For cord cutters, a national feed during a dispute does make it easier, as the network shows and events are still available, just not the local news, weather, sports, and commercials. It's much easier on your Streaming Life if you don't lose everything during disputes.

Saturday, April 1, 2023

How to watch the Final Four (2023)

College basketball season wraps up this weekend, with the Final Four.

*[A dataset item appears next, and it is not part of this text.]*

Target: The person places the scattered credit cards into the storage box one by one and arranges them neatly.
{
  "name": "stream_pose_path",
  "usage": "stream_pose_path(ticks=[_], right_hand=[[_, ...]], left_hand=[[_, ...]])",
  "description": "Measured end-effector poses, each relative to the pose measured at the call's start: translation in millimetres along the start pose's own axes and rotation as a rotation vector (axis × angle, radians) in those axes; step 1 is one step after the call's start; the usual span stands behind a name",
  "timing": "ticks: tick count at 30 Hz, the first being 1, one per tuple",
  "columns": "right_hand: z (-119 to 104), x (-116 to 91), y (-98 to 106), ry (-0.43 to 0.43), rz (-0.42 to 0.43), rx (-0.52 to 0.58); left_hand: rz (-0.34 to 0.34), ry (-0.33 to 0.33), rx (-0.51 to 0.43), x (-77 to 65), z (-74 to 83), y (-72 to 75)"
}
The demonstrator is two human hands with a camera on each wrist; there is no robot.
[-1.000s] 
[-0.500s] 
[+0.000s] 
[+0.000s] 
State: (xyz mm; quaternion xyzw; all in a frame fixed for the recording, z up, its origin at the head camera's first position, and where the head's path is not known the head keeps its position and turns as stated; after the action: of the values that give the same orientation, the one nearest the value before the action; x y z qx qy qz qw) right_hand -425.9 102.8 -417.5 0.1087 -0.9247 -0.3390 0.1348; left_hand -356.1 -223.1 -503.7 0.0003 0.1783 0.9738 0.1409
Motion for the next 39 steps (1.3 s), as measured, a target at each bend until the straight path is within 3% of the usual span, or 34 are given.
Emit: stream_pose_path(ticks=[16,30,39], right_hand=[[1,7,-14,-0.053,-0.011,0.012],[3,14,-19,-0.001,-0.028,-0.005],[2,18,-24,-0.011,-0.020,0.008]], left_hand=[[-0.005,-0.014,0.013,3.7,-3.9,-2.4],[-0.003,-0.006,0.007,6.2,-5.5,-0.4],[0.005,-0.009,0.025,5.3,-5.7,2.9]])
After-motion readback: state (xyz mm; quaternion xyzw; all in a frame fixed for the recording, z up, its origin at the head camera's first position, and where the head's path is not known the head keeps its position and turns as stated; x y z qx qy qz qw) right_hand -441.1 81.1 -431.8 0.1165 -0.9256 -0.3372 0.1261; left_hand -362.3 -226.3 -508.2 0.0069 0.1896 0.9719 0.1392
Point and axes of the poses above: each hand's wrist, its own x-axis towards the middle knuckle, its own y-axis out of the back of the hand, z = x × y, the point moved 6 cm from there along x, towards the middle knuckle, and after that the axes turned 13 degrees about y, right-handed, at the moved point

If you're a streamer -- and of course you are -- it's pretty simple when it comes to watching the Final Four today and Monday. Watch CBS.

If you have an antenna, and a local CBS affiliate is in range, that's easy, and free.

If you don't have an antenna, or the CBS affiliate is too far away, you can watch the games online.


The Tiffany Network carried games from every round, and has the Final Four and Championship games.

  • Over the air/antenna (free)
  • Paramount Plus (Premium) ($10/month)
  • YouTube TV ($65/month)
  • Hulu+Live TV ($70/month)
  • Fubo TV ($75/month)
  • DirecTV Stream ($75/month)

Free options, paid options, you got options. The Final Four can easily be a part of your Streaming Life, if you like.